Радуясь, точно школьник на каникулах, беру трехдневную увольнительную и прямиком в Италию — да и кошелек совсем отощал и нужно его набить. В поезде каждый неприметный жест молодой попутчицы читается как намек на романтическое приключение — солдаты нашего взвода, ездившие на побывку, рассказывали о таких приключениях, ну а чем я хуже? Чуть робею: все вокруг понимают, что я оттуда, с гор. А если родной дом слишком далеко, навещаешь верную подругу, от чьей нежности — а мы уже забыли, что такое нежность, — покалывает сердце. Впрочем, даже верная подруга не в силах понять нас и совсем не замечает синей орденской ленты в петлице, но шелк ее неубранных волос — точно невод, который тащит в изнурительное забытье, подальше от тревог и тягот жизни.

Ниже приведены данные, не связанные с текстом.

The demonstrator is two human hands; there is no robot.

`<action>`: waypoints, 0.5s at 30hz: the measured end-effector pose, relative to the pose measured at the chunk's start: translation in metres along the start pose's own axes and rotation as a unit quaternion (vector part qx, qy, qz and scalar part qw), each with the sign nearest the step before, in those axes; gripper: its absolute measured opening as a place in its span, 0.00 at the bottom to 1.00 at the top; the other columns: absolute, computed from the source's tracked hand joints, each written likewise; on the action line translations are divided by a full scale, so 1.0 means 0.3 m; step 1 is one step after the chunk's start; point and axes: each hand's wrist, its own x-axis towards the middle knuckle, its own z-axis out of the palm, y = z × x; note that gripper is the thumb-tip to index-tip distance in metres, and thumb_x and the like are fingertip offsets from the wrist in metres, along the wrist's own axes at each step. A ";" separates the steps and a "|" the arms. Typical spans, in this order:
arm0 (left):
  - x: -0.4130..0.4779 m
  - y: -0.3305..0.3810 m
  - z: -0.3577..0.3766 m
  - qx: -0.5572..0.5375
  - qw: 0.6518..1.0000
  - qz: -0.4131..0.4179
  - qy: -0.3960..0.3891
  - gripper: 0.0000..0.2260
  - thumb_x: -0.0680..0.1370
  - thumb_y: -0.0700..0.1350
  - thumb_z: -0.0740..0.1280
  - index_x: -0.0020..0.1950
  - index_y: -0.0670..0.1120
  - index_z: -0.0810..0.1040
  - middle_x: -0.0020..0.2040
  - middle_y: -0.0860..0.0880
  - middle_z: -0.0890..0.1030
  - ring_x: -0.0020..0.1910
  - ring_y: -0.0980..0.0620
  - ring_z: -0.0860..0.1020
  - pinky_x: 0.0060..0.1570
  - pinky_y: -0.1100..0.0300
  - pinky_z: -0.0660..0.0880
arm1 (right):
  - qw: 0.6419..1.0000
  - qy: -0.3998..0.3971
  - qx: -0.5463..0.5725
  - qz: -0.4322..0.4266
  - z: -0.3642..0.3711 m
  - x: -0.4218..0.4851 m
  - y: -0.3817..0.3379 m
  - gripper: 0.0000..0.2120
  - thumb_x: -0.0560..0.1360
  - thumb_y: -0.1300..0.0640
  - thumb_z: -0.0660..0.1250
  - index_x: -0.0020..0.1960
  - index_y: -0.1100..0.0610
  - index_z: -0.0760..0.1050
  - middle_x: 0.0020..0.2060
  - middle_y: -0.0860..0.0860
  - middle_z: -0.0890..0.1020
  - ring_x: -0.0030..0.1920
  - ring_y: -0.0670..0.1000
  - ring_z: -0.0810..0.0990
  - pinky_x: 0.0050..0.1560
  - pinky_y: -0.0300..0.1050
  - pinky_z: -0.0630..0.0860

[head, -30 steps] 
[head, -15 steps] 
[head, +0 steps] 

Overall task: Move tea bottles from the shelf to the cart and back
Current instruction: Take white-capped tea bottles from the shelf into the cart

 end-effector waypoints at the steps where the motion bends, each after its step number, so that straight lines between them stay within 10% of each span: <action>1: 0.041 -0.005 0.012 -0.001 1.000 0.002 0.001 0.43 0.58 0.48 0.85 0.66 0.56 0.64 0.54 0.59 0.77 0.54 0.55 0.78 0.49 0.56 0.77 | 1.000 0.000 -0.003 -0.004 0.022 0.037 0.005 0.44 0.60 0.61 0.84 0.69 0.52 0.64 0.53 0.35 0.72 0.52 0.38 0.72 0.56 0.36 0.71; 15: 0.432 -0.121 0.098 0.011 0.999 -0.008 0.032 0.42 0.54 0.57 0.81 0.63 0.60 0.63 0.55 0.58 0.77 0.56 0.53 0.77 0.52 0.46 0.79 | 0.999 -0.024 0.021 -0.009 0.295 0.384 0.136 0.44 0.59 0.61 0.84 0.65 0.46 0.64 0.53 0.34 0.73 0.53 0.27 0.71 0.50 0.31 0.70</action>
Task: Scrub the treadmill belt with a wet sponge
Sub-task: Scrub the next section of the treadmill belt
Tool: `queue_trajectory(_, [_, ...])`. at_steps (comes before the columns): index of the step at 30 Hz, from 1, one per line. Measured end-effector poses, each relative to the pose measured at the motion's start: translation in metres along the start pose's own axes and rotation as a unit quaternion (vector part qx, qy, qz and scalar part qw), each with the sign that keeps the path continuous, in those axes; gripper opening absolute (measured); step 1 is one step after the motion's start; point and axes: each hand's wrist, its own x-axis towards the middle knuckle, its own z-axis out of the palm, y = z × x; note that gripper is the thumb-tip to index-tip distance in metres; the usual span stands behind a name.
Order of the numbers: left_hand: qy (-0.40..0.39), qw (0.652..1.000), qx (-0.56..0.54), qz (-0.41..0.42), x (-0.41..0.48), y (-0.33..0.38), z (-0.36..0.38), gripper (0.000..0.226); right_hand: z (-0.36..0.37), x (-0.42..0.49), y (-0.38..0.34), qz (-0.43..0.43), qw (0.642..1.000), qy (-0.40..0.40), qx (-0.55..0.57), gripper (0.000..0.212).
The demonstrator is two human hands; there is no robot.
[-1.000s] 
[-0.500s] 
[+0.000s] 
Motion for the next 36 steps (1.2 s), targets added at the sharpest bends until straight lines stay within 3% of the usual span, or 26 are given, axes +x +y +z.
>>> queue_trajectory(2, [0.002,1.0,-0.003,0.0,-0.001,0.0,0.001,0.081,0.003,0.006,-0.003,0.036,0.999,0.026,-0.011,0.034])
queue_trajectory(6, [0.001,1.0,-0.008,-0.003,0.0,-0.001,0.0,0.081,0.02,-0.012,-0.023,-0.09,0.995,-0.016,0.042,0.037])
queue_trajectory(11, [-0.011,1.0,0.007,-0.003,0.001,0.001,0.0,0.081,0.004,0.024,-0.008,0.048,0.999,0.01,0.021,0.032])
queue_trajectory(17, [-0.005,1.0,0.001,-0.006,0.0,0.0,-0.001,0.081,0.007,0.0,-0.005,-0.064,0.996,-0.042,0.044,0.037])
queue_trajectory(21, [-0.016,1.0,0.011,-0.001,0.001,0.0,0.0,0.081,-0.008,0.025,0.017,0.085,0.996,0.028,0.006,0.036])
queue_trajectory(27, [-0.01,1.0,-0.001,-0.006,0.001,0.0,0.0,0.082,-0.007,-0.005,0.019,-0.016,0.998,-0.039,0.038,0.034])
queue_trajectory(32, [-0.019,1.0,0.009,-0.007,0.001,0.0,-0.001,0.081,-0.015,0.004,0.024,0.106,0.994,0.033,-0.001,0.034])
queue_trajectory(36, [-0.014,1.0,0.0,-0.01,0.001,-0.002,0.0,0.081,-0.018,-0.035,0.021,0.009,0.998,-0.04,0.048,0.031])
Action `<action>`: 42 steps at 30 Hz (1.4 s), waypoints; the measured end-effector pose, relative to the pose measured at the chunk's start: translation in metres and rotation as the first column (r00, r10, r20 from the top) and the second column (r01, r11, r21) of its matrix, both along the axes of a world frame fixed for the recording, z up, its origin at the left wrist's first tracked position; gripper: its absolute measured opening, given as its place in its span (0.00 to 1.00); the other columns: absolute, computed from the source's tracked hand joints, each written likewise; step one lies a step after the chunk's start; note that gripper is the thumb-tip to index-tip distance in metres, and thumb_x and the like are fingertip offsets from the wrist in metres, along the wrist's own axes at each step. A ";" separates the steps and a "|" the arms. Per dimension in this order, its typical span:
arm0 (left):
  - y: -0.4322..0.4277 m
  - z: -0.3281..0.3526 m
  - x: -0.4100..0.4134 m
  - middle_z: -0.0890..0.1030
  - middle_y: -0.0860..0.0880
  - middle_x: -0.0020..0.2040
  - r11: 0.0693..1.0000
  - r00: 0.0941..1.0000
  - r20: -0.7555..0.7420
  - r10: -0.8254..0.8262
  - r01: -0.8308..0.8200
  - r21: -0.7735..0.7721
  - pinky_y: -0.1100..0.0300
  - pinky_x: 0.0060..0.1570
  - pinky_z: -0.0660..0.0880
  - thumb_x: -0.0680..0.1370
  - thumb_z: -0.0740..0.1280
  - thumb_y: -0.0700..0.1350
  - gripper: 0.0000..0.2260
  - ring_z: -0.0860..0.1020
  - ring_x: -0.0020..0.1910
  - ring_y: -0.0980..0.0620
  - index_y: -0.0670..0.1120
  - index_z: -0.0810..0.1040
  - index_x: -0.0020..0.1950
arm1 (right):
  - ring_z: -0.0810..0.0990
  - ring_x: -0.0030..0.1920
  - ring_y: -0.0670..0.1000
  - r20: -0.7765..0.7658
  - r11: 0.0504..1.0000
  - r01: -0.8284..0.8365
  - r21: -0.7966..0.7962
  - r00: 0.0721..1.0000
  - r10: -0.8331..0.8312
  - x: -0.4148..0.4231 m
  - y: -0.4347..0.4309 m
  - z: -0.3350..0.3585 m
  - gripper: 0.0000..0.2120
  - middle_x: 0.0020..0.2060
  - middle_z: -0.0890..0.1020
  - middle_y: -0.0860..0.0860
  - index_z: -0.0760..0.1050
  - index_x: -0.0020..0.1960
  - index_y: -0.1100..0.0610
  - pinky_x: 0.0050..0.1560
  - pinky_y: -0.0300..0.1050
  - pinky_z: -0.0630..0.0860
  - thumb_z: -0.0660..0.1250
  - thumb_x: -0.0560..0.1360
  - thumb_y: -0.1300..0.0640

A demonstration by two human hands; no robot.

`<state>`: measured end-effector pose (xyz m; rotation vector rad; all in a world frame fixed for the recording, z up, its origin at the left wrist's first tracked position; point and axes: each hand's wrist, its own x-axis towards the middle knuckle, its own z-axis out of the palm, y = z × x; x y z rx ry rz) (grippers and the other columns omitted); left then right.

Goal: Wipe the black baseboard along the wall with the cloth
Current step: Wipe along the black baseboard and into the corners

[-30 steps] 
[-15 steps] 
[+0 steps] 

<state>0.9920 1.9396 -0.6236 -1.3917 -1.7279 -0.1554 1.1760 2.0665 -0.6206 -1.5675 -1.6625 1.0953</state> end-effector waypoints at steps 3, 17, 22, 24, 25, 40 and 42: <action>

А между тем жизнь — она только здесь, именно здесь, в перепуганном мире, среди ссутулившихся белых деревьев, возле реки, что ползет тихой струйкой под ледяной броней. Манят наши унылые берлоги, выдолбленные в серых скалах, — внутри тепло, свет. Тут, наверху, между строгих горных громад, только мы: солдаты и мулы. И еще непреклонность нашей судьбы, которой мы равнодушно покоряемся. Страхи, надежды — все это далеко и суетно. Ты тоже, милая, далеко, а память о тебе — суета. Тоска, закутанная в мягкий снег, копится и в сердце, поверь. Нет ни будущего, ни прошлого, а одно лишь настоящее, катишься по нему, как по лыжне, бесконечной, ровной, бегущей по склонам, послушным ходу лыж. И солдатская нора со свечой в горлышке бутылки, с запахом влажного дерева столов — главное пристанище нашей вчерашней печали.
Сколотили среди елей часовенку, чтобы отмываться от греха богохульства. В часовенке сладковатый дух обструганных досок, крыша покатая, с резьбой, на алтаре имена погибших. Однако рождественскую мессу священник отслужил под открытым небом, падали редкие снежинки, а туман скрывал нас от глаз неприятеля. Туман заволок и горы, где наши дома, и вершину Аста, и долину, все было далеко — родина, семья, друзья, и впустую мы искали их в закоулках своих продрогших душ, сегодня в такое уже трудно поверить. В этой ледяной пустыне с нами только Бог.